The habit of feeling
>> Thursday, January 6, 2011
I'm now in my final countdown for school. My final day of class, which they count as my official graduation date, is a week from Sunday. For this week's homework, I did three different self-analysis worksheets to determine my level of skill in a wide range of teacher-related areas so that I can develop my career plan.
While working through the questions, (most of which didn't apply because I need to be currently working in a classroom in order to answer them,) I came across this statement: "Becoming a Professional: I identify with and conduct myself as a member of the early childhood education profession." My immediate response was, "I'm sorry, I'm a what?"

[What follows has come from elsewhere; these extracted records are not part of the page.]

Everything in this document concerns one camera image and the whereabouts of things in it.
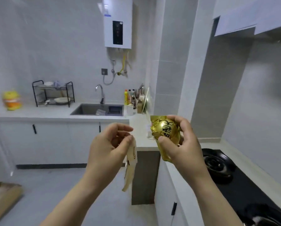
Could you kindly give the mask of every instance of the black glass cooktop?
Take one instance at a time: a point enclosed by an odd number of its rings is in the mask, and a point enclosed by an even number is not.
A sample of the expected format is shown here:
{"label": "black glass cooktop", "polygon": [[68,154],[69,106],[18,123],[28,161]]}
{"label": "black glass cooktop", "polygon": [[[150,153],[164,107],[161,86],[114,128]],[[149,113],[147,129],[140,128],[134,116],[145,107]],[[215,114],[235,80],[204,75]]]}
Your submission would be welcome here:
{"label": "black glass cooktop", "polygon": [[281,226],[281,209],[221,150],[203,148],[213,181],[244,225]]}

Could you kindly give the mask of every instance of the gold foil wrapper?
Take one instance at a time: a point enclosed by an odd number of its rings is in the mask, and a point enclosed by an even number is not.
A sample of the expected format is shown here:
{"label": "gold foil wrapper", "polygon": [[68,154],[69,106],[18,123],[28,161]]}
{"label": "gold foil wrapper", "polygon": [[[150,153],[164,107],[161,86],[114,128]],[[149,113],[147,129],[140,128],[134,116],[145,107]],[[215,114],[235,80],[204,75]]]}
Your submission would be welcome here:
{"label": "gold foil wrapper", "polygon": [[152,122],[152,135],[156,140],[161,157],[164,161],[172,163],[171,158],[158,143],[158,137],[168,137],[175,145],[178,145],[180,141],[180,126],[176,121],[168,119],[167,116],[150,116],[150,119]]}

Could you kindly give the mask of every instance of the dish rack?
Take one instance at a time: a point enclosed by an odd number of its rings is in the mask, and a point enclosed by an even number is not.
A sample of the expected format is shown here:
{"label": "dish rack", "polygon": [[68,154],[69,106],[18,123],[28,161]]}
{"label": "dish rack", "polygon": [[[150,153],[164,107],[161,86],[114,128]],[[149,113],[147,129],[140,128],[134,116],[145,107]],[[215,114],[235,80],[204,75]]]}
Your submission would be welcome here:
{"label": "dish rack", "polygon": [[[43,80],[35,81],[32,84],[36,106],[38,105],[68,105],[75,102],[74,85],[72,82],[61,87],[46,86]],[[55,98],[67,97],[66,102],[56,102]]]}

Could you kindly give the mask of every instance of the yellow bottle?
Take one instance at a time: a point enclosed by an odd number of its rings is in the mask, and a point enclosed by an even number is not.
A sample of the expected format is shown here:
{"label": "yellow bottle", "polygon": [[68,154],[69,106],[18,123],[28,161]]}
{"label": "yellow bottle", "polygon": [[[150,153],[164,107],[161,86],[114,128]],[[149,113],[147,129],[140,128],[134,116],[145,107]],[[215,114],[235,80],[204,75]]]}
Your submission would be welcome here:
{"label": "yellow bottle", "polygon": [[6,91],[3,93],[3,102],[7,110],[16,110],[22,106],[20,95],[16,91]]}
{"label": "yellow bottle", "polygon": [[126,89],[125,89],[125,92],[124,92],[124,96],[125,96],[124,105],[127,105],[128,104],[128,92],[127,92]]}

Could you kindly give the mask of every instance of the gray floor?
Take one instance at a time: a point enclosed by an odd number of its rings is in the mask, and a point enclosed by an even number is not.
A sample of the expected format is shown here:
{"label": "gray floor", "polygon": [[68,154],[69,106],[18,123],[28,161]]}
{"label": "gray floor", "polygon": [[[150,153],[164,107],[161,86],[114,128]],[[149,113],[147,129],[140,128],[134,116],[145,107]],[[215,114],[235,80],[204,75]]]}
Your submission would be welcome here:
{"label": "gray floor", "polygon": [[[11,178],[24,187],[25,195],[0,220],[0,226],[39,225],[84,173],[79,169],[18,170]],[[124,168],[88,211],[83,226],[157,226],[154,205],[131,205],[129,192],[122,192]]]}

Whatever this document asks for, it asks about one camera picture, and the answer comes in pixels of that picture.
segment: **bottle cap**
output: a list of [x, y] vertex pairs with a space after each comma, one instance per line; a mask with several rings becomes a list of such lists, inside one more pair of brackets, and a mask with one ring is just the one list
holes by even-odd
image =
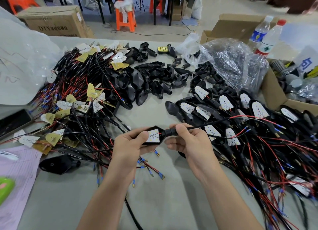
[[284, 19], [280, 19], [278, 22], [277, 22], [277, 25], [279, 25], [279, 26], [283, 26], [283, 25], [285, 25], [286, 24], [286, 20], [284, 20]]
[[264, 21], [266, 21], [266, 22], [271, 22], [272, 20], [273, 20], [273, 16], [271, 16], [271, 15], [267, 15], [266, 17], [265, 17], [265, 19], [264, 19]]

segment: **green object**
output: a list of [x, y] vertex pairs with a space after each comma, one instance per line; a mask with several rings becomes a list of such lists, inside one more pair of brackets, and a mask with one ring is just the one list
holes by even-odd
[[15, 186], [15, 182], [13, 179], [0, 177], [0, 205], [10, 195], [14, 186]]

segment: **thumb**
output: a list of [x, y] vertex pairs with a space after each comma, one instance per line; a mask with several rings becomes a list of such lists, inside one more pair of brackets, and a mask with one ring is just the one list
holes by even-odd
[[135, 145], [137, 145], [138, 147], [141, 147], [141, 145], [145, 143], [148, 138], [149, 138], [149, 132], [143, 131], [132, 141]]
[[176, 125], [176, 131], [180, 137], [182, 137], [187, 143], [192, 137], [194, 137], [183, 124]]

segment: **water bottle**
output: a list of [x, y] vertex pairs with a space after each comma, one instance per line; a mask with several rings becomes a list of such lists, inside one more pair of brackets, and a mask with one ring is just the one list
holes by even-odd
[[263, 22], [261, 22], [253, 32], [251, 38], [249, 39], [248, 46], [252, 51], [255, 51], [257, 44], [262, 41], [263, 37], [268, 33], [270, 29], [270, 23], [273, 20], [273, 17], [267, 15]]
[[286, 20], [280, 19], [276, 26], [274, 26], [262, 39], [262, 41], [258, 44], [255, 54], [261, 55], [262, 57], [267, 57], [269, 52], [275, 46], [275, 44], [279, 41], [281, 31], [283, 30], [283, 26], [286, 24]]

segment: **bottle label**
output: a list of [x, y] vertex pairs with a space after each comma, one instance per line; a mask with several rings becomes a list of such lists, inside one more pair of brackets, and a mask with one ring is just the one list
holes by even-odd
[[251, 36], [251, 40], [253, 42], [261, 42], [263, 37], [266, 35], [267, 33], [260, 33], [258, 31], [254, 31], [252, 36]]
[[261, 42], [258, 48], [255, 51], [255, 54], [261, 55], [262, 57], [266, 57], [269, 52], [272, 50], [274, 45], [265, 44]]

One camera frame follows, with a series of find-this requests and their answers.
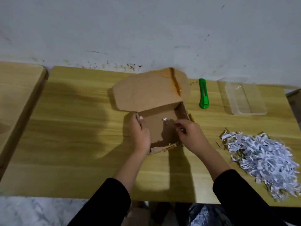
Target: clear plastic container
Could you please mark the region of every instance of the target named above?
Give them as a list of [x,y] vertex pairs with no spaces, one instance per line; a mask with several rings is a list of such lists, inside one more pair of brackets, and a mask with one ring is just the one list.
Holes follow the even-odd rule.
[[255,83],[246,77],[227,77],[225,91],[234,115],[265,115],[265,103]]

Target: cardboard flap
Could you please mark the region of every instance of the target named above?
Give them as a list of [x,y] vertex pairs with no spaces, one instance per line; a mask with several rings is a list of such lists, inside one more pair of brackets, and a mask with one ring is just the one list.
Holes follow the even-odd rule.
[[183,101],[189,83],[185,73],[166,68],[127,77],[113,86],[113,92],[118,109],[141,112]]

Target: wood grain
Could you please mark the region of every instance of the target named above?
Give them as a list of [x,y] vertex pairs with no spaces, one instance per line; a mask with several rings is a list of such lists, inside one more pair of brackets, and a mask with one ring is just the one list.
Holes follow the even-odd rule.
[[[90,198],[132,151],[127,125],[131,113],[117,110],[111,90],[129,75],[54,67],[0,182],[1,194]],[[282,88],[259,86],[268,110],[265,116],[230,114],[220,89],[217,82],[207,81],[210,107],[201,109],[198,82],[190,79],[191,93],[185,105],[229,163],[229,152],[216,144],[221,143],[219,136],[225,128],[251,135],[264,131],[272,138],[281,138],[301,164],[301,132]],[[236,163],[230,165],[269,205],[301,206],[300,198],[295,197],[274,202],[263,184],[256,184]],[[147,156],[131,198],[218,203],[212,185],[203,163],[186,148],[177,148]]]
[[40,65],[0,62],[0,179],[46,76]]

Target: open cardboard box
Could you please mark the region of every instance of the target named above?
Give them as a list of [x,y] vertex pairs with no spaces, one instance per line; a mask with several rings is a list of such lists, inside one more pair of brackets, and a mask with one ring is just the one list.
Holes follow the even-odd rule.
[[183,103],[190,92],[185,73],[166,68],[135,74],[116,83],[113,92],[118,109],[135,111],[145,120],[151,138],[149,155],[181,144],[174,121],[190,120]]

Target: pile of shredded paper
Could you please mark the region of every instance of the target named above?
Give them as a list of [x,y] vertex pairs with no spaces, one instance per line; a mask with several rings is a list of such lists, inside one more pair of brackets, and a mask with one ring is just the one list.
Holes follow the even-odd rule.
[[257,183],[263,181],[274,199],[284,200],[288,193],[301,194],[301,184],[296,176],[299,164],[291,159],[290,148],[270,139],[265,133],[254,137],[226,130],[222,140],[232,160],[256,177]]

Twelve years ago I failed to complete my college education. Two years later I fell into a part-time position in an elementary school, and my first teaching semester was a disaster by many accounts. A few years of administrative assisting and I found myself once again back in the classroom, but this time it was challenging and exciting and working with the children filled me with joy.
But I always knew that I didn't have any training. I had three years of college English, so I knew I could teach beginning reading and writing. I have an instinct for children's needs and fun ways to teach things like math and science - if we toss out the curriculum - but I knew that I was leaving out important things and truly feel that I was one major player in the way the school ended. Had I focused and prioritized, had the uncomfortable conversations, and told the whole truth regardless of the discomfort it would cause others, we may have pulled through. I described myself as a teacher, but I knew I was lying as surely as we know the sun has risen even when it's storming. I was just saying it to make myself feel better, to rationalize the heart and soul and sweat and tears that went into that job. Because if I couldn't say I was a teacher, the other terms that applied weren't at all complimentary.
That job ended when Lanse's did, and we moved here, where I tried to explain to potential employers that I was a teacher, but not really, but sort of. Tried to cover my internalized incompetence with the words "apprentice" and "teamwork". In the end, it was unanimous: I have applicable skills, and lots of potential, but I don't have my degree. I'm not really a teacher. Sorry. Best of luck.
So I went back to school. And now, after 12 years of feeling incompetent, I will be allowed - encouraged - to be a professional teacher, seen from every angle. Yet, I can't see it. Feeling incompetent has become a habit that I can't seem to drop. Me? Capable? From a science-fiction perspective, I imagine it's like standing on another planet vastly different from ours and being hit anew with the shock every three minutes or so, thrilled and excited with the scenery but desperately confident (and terrified) that you'll wake up any second now. It would require the kind of internal change that, right now, I can't even fathom. To live in the habit of feeling confident and capable is as foreign to me as the scenery on that far off planet.
Rumor tells that habits can be broken. Someone, somewhere, stated that it takes only three weeks of focused attention to the habit-replacement before it sticks. So I guess that by the end of January I need to somehow adopt the habit of feeling capable. Somehow I need to change my mind, so that I can change my answers from "Needs Improvement" to "Highly Accomplished".
Aside from turning my thoughts inward and smacking those negative thoughts down a hundred times a minute for three weeks - or having a real job doing these things - I really don't know how to do it.